▶ **Problem requirements**
With the pictures omitted, repeat exactly the lines below starting with the line that has "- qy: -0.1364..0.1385" and going on through the line that has "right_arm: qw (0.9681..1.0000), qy".

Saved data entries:
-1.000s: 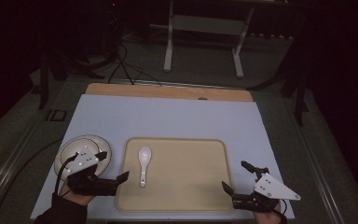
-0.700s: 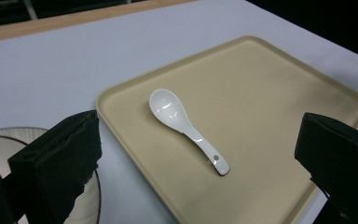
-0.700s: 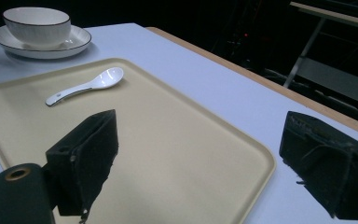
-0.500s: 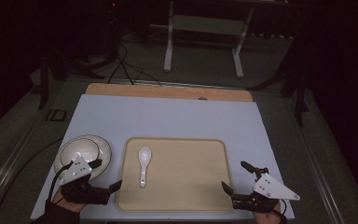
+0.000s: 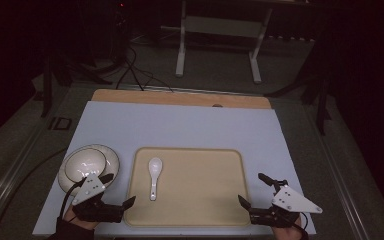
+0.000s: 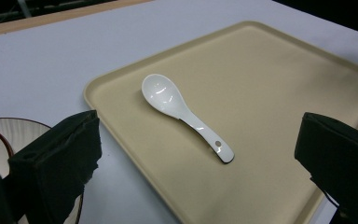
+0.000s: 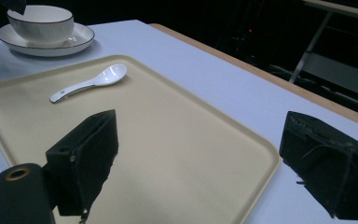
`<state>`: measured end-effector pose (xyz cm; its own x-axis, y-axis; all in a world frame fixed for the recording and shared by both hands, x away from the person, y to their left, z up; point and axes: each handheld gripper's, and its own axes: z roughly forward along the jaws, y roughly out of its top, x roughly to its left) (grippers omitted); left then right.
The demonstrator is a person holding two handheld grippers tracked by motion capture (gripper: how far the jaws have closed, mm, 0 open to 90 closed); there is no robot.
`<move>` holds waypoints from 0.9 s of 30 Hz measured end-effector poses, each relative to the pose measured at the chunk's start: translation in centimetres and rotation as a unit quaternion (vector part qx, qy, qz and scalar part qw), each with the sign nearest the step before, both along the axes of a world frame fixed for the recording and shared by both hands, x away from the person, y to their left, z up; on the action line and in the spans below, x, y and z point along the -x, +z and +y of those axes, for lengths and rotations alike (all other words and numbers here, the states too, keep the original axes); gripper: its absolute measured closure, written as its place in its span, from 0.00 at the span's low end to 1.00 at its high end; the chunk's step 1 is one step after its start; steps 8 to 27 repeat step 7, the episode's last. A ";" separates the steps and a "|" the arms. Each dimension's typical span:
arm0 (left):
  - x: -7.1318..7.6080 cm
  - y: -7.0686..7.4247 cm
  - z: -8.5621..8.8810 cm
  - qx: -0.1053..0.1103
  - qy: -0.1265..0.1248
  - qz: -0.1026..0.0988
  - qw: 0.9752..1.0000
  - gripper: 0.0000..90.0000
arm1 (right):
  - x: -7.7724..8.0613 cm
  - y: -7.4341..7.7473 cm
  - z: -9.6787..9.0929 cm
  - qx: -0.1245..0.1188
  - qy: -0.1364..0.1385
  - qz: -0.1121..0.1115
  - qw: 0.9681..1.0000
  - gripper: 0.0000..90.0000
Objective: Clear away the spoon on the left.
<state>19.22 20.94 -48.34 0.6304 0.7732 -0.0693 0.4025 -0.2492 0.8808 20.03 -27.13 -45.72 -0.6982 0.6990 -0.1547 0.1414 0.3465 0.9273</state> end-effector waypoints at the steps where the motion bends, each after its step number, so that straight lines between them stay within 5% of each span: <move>1: 0.0 0.0 0.0 0.001 0.000 0.000 1.000 0.01 | -0.1 0.0 0.0 0.000 0.000 0.002 1.000 0.13; 27: 0.0 -0.2 -0.2 -0.003 -0.004 0.003 1.000 0.01 | -0.1 0.0 -0.3 -0.006 -0.001 0.007 1.000 0.13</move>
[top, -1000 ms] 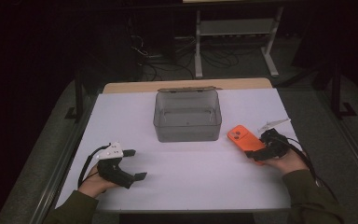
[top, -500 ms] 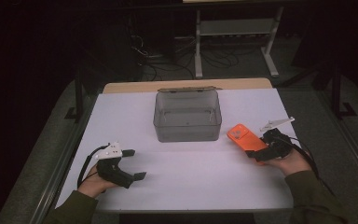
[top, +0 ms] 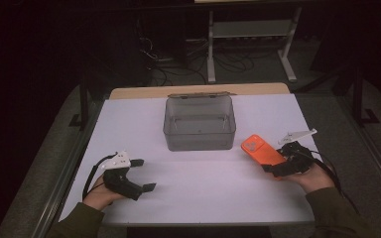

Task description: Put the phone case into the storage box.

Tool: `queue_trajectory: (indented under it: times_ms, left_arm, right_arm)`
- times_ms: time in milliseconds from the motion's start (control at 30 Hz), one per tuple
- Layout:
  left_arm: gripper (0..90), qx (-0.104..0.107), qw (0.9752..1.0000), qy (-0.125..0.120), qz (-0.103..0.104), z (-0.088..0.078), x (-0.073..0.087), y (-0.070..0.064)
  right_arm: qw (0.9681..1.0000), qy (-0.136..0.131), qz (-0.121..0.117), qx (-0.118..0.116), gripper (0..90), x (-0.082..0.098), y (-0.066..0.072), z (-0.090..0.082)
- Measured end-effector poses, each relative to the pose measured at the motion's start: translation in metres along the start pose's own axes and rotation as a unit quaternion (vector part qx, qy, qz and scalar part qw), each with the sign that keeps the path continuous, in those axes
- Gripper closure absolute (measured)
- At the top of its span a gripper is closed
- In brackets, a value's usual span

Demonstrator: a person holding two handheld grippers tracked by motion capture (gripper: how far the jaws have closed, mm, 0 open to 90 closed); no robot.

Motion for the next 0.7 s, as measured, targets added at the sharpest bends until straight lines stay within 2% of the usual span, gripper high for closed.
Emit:
queue_trajectory:
  times_ms: [700]
  left_arm:
    - [0.0,0.001,1.0000,0.001,0.001,0.001,0.001,-0.001]
  right_arm:
    - [0.9997,0.004,-0.021,-0.014,15.8,-0.001,0.019,0.002]
Point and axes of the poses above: each handheld gripper's, and its own axes: z roughly forward along the jaws, x roughly out of its underside, y roughly to its left, the point moved 10 cm from there along z, roughly forward along the jaws, and after that the axes turned 10 degrees about -x, right-handed, at the moved point
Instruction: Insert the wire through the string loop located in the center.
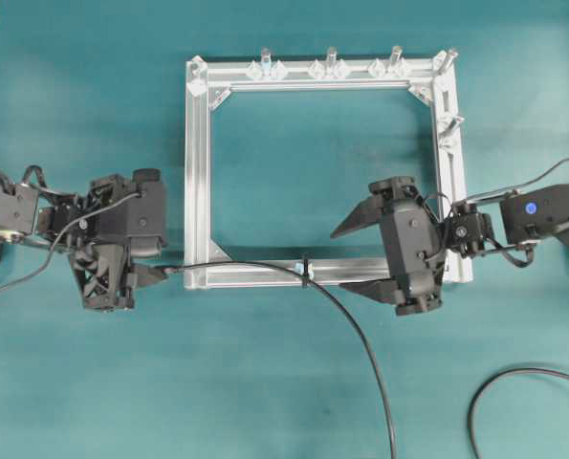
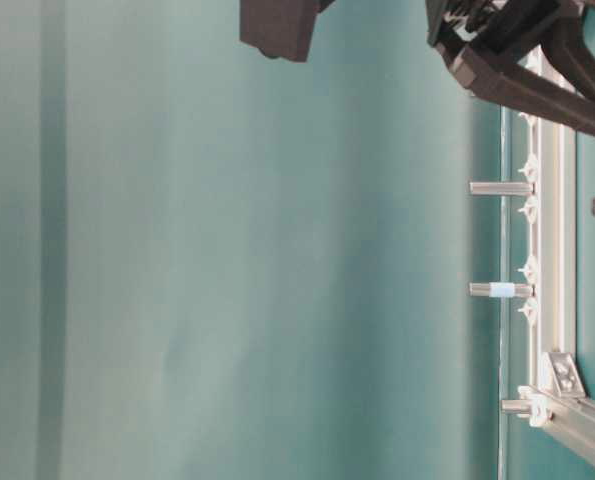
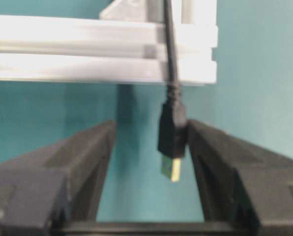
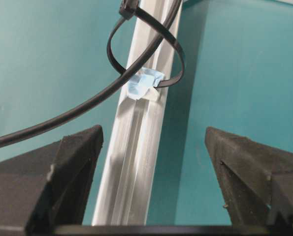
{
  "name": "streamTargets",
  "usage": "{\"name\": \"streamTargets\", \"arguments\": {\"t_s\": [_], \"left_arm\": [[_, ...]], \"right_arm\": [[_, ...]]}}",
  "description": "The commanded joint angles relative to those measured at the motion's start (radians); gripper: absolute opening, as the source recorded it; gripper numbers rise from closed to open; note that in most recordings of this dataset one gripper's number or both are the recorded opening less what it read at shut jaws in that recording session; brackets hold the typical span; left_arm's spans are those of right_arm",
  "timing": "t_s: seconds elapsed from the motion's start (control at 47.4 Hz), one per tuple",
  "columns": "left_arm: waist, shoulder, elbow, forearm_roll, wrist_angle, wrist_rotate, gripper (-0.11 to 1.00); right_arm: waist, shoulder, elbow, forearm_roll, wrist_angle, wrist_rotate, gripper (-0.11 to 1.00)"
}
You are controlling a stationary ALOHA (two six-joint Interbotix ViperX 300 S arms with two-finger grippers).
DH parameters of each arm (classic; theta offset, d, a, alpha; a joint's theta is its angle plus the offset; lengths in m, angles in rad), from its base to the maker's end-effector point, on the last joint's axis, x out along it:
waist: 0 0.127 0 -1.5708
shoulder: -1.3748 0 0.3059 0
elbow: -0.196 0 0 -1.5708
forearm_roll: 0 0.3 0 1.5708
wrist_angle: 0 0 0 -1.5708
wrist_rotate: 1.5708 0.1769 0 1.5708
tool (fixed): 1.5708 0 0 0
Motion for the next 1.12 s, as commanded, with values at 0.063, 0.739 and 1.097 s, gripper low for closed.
{"name": "streamTargets", "arguments": {"t_s": [0.063,0.739,1.097], "left_arm": [[-0.003,-0.035,-0.020,0.003,-0.003,-0.003,0.56],[0.006,-0.195,-0.025,0.009,-0.003,0.060,0.56],[0.055,-0.245,-0.018,0.009,-0.018,0.149,0.56]], "right_arm": [[0.000,-0.029,-0.011,-0.002,-0.005,0.002,0.84],[-0.012,-0.123,0.011,-0.002,-0.005,0.000,0.84],[-0.069,-0.206,0.046,-0.002,-0.005,0.000,0.84]]}}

▶ **Written answer**
  - qy: -0.1364..0.1385
  - qz: -0.1121..0.1115
  - qw: 0.9681..1.0000
  - gripper: 0.0000..90.0000
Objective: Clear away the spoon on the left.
<state>19.22 20.94 -48.34 0.6304 0.7732 -0.0693 0.4025 -0.2492 0.8808 20.03 -27.13 -45.72 -0.6982 0.6990 -0.1547 0.1414 0.3465 0.9273</state> end-effector waypoints at the steps where the motion bends, each after its step number, so that straight lines between them stay within 5% of each span: <move>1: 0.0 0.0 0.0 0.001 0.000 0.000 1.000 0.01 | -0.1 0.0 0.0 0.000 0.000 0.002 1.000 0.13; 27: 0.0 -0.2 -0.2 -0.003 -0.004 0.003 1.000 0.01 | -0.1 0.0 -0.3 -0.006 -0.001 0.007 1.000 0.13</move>
[top, -1000 ms] 
[top, -500 ms] 
[top, +0 ms] 

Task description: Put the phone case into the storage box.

Tool: `queue_trajectory: (indented under it: times_ms, left_arm, right_arm)`
- times_ms: time in milliseconds from the motion's start (control at 30 Hz), one per tuple
- Layout:
  left_arm: gripper (0..90), qx (-0.104..0.107), qw (0.9752..1.0000), qy (-0.125..0.120), qz (-0.103..0.104), z (-0.088..0.078), x (-0.073..0.087), y (-0.070..0.064)
  right_arm: qw (0.9681..1.0000), qy (-0.136..0.131), qz (-0.121..0.117), qx (-0.118..0.116), gripper (0..90), x (-0.082..0.098), y (-0.066..0.072), z (-0.090..0.082)

Nothing remains to be added to the exercise.